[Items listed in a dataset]
▬▬▬
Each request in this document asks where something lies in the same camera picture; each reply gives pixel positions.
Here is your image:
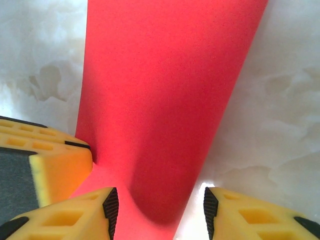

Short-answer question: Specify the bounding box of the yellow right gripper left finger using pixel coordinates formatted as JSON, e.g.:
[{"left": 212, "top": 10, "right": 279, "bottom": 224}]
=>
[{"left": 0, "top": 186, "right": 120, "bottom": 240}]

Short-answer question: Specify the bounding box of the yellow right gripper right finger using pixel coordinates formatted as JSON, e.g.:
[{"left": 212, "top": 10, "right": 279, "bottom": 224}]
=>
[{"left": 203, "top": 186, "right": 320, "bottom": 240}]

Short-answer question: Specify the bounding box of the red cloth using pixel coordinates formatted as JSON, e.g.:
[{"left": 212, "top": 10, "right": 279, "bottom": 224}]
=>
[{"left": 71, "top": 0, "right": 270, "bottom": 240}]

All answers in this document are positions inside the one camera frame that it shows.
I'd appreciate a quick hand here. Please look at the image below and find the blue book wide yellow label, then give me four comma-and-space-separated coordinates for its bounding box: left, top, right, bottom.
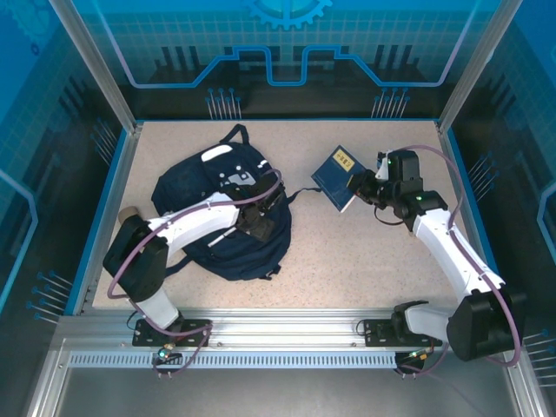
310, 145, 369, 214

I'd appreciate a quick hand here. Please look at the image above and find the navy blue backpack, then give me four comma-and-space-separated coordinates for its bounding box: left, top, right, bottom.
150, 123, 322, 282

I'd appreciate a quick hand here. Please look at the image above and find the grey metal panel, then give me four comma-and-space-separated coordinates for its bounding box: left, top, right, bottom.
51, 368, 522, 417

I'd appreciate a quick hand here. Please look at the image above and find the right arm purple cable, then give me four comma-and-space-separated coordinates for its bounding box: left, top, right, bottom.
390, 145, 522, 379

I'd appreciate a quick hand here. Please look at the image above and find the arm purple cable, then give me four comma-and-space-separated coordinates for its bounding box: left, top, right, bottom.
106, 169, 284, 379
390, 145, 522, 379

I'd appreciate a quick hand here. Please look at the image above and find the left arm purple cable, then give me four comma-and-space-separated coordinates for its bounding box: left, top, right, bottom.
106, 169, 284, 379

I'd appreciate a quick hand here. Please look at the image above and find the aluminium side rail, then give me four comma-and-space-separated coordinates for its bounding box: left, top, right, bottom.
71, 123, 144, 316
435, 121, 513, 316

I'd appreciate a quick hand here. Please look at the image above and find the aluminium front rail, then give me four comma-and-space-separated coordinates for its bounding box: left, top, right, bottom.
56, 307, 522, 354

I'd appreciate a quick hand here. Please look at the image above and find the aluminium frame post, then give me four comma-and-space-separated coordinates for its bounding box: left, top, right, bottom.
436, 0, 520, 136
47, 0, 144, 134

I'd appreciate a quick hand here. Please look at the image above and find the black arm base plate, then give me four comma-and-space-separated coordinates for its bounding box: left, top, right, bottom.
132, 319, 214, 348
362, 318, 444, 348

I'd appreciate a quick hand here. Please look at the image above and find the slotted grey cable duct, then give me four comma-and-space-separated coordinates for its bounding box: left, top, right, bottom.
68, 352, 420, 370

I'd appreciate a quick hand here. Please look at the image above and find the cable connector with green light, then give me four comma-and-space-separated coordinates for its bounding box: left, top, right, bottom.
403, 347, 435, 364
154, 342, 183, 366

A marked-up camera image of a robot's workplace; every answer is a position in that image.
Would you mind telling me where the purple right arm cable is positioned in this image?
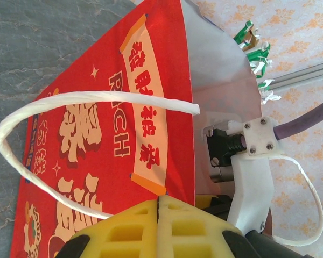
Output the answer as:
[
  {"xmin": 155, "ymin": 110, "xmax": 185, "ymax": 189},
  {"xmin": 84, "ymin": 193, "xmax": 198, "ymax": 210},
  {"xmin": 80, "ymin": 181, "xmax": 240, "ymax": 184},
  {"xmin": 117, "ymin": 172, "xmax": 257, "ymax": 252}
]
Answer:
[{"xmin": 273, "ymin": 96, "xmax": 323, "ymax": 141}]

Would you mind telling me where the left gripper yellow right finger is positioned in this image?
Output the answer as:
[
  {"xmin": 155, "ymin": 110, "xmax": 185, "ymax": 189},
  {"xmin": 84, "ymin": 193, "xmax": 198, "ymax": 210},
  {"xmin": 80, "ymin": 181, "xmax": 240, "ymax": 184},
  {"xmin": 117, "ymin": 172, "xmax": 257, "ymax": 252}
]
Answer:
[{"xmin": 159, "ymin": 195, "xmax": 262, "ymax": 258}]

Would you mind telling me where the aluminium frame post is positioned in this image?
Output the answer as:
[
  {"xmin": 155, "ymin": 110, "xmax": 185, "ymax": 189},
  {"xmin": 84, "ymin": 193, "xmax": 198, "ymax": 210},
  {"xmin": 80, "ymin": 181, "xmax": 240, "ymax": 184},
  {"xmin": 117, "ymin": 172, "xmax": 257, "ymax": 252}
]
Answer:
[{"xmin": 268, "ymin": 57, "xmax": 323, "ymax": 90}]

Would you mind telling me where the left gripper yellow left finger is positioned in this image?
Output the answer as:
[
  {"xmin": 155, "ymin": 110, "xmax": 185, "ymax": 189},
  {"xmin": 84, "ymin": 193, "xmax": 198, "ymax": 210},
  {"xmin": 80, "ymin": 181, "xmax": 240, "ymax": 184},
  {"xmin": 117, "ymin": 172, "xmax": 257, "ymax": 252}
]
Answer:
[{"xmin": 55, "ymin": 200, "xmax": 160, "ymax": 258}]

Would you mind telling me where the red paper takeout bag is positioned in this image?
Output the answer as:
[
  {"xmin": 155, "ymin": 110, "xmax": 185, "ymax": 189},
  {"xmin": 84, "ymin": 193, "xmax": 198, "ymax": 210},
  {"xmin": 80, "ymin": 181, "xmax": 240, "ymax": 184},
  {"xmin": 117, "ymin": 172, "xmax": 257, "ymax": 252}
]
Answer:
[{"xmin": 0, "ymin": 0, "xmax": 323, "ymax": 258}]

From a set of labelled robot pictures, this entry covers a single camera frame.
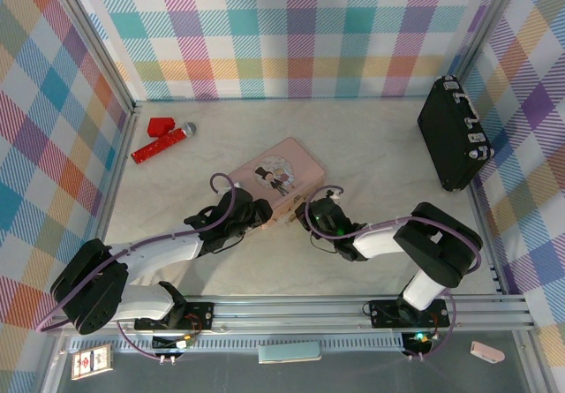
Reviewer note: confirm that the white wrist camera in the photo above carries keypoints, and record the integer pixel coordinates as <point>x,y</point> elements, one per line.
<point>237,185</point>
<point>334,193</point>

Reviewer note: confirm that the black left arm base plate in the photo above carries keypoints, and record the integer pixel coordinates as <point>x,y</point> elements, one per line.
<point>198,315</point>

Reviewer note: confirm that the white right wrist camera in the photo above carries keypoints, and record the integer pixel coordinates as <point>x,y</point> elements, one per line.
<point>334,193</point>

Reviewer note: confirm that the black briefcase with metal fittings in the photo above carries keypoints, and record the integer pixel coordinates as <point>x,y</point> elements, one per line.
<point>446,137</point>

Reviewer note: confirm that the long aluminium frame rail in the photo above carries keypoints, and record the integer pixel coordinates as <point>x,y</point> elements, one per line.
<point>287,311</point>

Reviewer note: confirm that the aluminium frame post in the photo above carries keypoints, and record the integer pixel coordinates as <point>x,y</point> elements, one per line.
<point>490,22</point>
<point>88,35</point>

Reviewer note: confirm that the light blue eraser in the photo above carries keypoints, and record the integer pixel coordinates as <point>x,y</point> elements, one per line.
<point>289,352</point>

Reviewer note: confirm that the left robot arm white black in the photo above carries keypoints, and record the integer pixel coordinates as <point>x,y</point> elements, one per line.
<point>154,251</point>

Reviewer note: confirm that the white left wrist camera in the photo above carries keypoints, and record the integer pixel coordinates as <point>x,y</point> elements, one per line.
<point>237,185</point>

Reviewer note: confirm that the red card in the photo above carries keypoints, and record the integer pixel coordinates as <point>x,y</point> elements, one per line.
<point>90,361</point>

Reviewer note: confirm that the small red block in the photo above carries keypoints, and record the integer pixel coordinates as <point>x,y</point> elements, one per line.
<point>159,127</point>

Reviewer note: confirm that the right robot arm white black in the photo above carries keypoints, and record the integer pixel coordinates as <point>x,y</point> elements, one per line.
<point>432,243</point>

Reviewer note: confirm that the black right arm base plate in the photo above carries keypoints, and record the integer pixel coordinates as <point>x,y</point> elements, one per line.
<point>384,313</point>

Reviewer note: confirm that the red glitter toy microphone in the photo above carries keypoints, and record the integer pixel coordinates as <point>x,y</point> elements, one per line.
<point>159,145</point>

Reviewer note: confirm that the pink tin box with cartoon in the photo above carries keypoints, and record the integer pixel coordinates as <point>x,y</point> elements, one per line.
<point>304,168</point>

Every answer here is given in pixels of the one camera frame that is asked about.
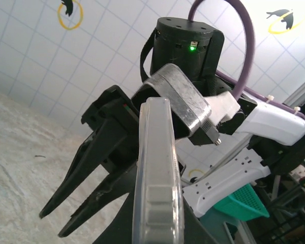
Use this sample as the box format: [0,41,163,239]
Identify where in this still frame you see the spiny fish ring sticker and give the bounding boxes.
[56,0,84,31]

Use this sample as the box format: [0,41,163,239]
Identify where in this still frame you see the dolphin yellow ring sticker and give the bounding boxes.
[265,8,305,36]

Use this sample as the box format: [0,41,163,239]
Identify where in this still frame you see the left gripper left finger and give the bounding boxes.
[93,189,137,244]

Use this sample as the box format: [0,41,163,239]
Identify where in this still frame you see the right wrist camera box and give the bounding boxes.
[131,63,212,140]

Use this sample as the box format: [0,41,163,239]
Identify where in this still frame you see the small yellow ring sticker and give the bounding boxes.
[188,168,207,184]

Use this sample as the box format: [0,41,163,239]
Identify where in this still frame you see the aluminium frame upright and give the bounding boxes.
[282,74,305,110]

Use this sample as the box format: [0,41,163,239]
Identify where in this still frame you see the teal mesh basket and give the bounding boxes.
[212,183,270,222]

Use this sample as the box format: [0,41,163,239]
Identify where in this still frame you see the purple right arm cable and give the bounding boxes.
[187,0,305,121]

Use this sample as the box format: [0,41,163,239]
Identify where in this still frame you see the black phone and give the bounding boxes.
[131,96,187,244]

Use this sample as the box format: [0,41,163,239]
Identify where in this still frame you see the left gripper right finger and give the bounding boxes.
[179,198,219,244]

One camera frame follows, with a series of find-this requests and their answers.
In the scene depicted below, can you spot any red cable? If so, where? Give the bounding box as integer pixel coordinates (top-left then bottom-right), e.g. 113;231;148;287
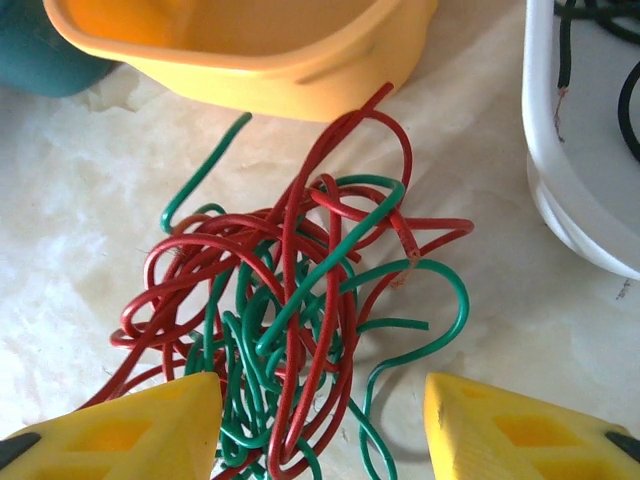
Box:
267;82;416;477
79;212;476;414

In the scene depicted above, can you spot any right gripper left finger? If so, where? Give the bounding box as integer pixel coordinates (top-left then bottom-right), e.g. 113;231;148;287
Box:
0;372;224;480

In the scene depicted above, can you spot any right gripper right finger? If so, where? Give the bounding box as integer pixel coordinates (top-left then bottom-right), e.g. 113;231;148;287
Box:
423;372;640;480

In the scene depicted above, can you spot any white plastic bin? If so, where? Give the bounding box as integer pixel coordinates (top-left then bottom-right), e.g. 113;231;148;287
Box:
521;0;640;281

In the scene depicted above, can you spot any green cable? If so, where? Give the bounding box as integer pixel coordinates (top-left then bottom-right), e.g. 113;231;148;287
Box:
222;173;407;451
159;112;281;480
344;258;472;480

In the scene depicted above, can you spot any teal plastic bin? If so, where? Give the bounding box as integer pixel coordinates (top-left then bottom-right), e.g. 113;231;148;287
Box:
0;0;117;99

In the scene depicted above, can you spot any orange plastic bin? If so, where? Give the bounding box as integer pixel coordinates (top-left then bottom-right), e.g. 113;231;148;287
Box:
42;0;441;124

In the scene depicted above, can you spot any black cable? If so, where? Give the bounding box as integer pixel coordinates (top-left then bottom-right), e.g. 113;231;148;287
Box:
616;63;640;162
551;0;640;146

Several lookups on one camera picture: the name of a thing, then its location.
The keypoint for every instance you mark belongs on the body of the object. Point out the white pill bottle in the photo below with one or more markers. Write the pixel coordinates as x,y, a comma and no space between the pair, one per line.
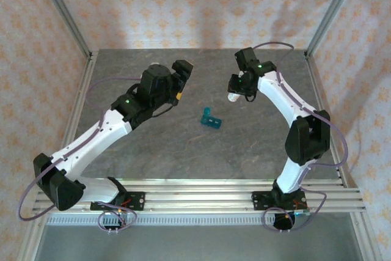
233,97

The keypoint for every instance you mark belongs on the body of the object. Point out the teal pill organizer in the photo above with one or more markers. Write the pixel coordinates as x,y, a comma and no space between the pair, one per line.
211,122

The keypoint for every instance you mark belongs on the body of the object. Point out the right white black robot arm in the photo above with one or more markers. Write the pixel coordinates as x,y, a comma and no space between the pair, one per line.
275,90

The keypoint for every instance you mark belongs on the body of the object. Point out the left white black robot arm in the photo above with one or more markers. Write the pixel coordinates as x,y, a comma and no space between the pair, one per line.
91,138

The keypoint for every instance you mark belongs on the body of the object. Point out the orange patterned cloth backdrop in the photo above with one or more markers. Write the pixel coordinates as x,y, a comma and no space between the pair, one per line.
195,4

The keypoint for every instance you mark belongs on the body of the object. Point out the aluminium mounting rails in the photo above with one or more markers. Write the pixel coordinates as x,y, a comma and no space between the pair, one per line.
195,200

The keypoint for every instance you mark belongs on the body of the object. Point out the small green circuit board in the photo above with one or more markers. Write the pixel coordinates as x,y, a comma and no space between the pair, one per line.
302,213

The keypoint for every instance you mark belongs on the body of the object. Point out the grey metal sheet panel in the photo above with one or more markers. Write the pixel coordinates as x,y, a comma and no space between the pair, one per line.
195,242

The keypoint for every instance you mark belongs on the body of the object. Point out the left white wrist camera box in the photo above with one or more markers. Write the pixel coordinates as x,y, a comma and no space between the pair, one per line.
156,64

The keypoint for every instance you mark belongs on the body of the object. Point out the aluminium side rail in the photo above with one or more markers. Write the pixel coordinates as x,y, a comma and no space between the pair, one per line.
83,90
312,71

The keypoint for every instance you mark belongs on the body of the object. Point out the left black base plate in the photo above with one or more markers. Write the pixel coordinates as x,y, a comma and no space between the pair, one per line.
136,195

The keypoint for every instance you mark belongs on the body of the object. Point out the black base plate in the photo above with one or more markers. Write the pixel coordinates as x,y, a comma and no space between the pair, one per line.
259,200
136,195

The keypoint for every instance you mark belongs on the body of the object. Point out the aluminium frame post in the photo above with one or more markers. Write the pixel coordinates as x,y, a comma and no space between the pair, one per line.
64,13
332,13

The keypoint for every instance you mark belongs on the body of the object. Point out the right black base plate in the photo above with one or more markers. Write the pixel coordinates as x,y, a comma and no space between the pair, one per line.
▬▬▬
Task to carry out: Those lines of the records that contain the string "document" should be identified and copied.

Response:
Each request in this document asks where something lies in the same camera picture; each reply gives pixel positions.
All answers in this document are positions inside the one camera frame that it shows.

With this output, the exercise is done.